§ What to work on
Collect every line below that contains the word "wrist".
━━━ Input data ━━━
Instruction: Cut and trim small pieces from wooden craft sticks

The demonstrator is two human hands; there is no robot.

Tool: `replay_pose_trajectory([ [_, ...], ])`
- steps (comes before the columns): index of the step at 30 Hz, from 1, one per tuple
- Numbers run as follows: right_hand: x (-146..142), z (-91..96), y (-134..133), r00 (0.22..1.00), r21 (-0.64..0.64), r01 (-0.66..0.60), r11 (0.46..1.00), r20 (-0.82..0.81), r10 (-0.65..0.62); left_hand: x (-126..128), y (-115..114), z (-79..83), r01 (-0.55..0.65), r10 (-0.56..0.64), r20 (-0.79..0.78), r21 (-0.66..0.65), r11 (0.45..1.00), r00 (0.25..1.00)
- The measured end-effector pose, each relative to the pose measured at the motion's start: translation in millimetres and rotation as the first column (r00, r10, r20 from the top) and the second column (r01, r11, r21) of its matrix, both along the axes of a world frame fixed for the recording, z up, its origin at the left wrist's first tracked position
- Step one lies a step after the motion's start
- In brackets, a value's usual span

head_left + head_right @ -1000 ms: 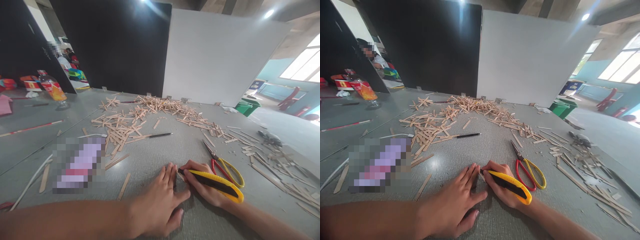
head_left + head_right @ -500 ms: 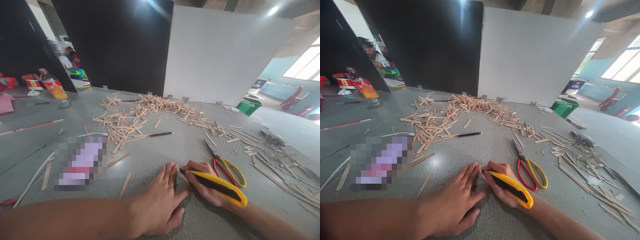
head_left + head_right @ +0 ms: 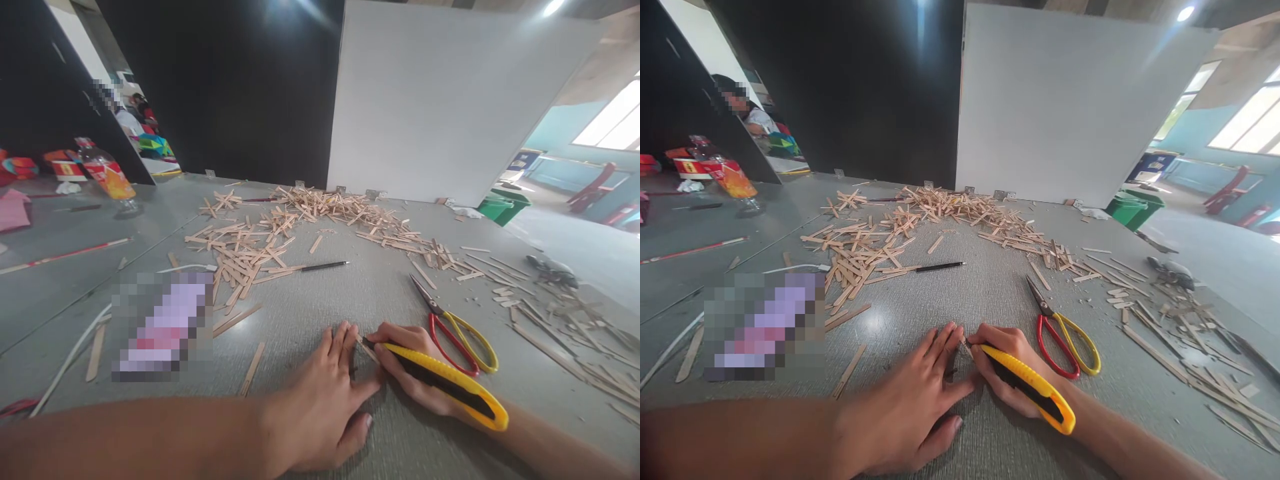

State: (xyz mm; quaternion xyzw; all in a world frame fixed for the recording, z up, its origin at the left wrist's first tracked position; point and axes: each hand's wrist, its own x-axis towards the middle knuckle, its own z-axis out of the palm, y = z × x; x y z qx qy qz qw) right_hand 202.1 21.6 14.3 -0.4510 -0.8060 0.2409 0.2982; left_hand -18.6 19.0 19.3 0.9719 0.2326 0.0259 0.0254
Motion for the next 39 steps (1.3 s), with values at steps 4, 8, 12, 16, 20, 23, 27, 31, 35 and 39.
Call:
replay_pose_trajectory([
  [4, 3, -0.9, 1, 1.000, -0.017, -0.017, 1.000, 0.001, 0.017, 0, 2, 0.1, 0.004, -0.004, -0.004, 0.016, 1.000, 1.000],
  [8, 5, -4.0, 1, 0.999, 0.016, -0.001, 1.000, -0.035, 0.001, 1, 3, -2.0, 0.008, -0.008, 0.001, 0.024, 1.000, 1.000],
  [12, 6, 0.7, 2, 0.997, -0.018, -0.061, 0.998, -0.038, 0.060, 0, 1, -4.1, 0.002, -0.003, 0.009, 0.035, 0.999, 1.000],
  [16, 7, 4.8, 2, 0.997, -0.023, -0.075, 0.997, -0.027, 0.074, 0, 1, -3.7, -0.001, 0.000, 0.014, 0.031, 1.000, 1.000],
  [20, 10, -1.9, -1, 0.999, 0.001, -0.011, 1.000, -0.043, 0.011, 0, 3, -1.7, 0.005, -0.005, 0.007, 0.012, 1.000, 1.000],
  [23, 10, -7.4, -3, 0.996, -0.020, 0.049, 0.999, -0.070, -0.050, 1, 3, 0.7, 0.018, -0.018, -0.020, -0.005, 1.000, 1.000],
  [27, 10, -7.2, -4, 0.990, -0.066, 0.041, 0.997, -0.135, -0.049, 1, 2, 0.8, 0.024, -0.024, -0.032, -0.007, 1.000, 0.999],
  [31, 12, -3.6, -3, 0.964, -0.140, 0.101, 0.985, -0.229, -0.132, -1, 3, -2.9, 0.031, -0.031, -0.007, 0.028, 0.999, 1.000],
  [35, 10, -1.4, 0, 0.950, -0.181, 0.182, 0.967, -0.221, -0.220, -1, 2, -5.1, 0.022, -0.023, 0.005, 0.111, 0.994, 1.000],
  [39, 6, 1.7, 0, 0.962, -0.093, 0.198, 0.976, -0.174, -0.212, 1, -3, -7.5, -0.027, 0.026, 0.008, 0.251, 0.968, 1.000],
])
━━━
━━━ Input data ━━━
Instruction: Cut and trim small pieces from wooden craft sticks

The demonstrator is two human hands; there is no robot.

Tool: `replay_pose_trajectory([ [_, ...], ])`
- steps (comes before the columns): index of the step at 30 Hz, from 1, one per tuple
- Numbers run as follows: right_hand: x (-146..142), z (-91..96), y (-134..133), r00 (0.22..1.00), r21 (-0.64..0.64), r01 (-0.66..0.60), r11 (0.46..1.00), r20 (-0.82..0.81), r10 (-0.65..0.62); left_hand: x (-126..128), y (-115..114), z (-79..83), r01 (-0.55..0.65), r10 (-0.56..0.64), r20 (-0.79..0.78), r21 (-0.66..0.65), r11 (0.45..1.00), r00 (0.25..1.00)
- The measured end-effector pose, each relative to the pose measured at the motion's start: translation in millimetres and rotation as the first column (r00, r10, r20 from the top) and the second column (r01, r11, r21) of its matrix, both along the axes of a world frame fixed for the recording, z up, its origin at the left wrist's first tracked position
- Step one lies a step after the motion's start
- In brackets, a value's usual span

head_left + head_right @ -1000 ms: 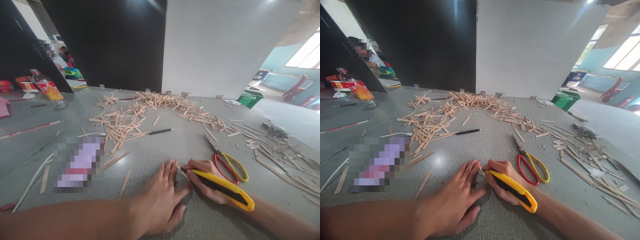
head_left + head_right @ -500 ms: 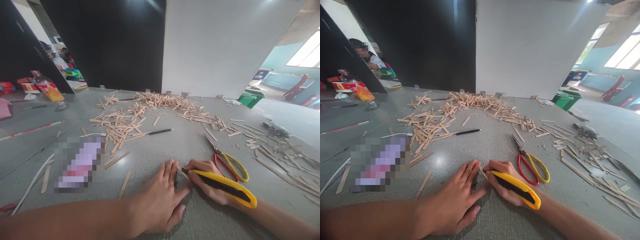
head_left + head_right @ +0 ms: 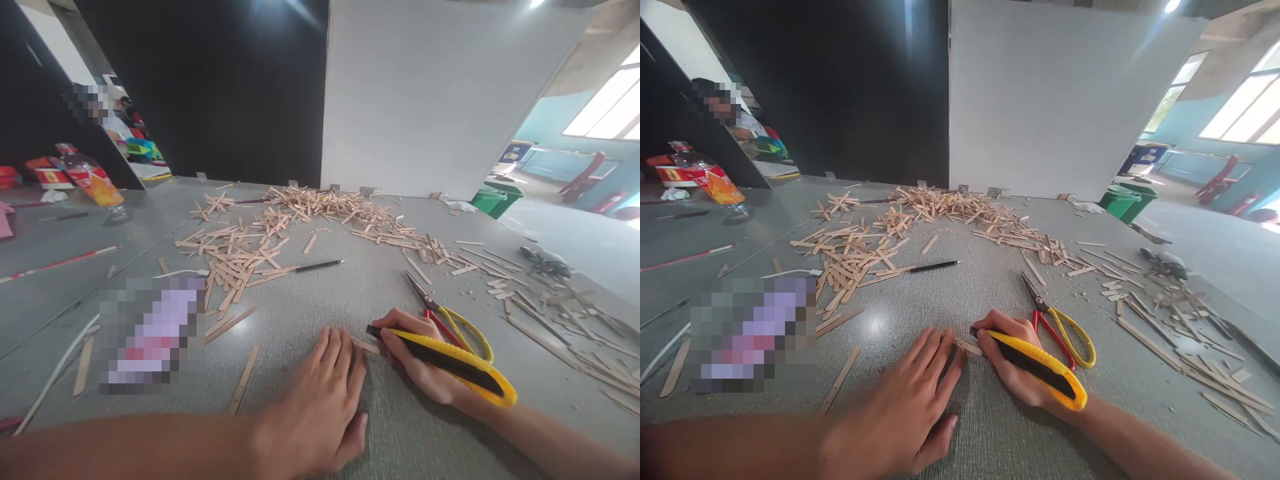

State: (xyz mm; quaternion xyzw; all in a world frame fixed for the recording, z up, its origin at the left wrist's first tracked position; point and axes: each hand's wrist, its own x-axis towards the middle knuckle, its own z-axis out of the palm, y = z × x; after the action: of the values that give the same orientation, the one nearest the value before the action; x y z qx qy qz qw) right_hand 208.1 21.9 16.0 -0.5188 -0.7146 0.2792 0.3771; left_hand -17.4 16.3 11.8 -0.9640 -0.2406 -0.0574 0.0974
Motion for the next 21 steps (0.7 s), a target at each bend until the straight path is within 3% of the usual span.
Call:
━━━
§ Written reply
- The measured end-effector pose, each relative to the pose measured at the motion's start: translation in millimetres and rotation as the first column (r00, r10, r20 from the top) and the second column (r01, r11, r21) of its matrix, both along the axes of a world frame fixed for the recording, z up, its origin at the left wrist's first tracked position
State: (xyz mm; quaternion xyzw; all in a world frame fixed for the recording, z up, its origin at the left wrist's first tracked position; point and axes: each hand's wrist, its own x-axis towards the middle knuckle, its own z-axis out of the palm, y = z × x; x y z qx qy qz qw) right_hand 202.1 21.6 14.3 -0.4510 -0.8060 0.2409 0.2982; left_hand -18.6 19.0 19.3 0.9719 0.2326 0.0259 0.0254
- The measured end-effector pose, each relative to the pose measured at the motion's start: translation in millimetres and rotation as the first column (r00, r10, r20 from the top) and the second column (r01, r11, r21) of its matrix, both along the axes of a world frame fixed for the recording, z up, its origin at the left wrist's first tracked position
State: (xyz mm; quaternion xyzw; all in a world frame fixed for the recording, z up, its origin at the left wrist's first tracked position; point and axes: each hand's wrist, its own x-axis towards the middle knuckle, its own z-axis out of the palm, y = z × x; after the action: of the values that give the same orientation, the one nearest the value before the action; x y z qx qy qz qw) right_hand 208.1 21.9 16.0 -0.5188 -0.7146 0.2792 0.3771; left_hand -17.4 16.3 11.8 -0.9640 -0.2406 -0.0574 0.0974

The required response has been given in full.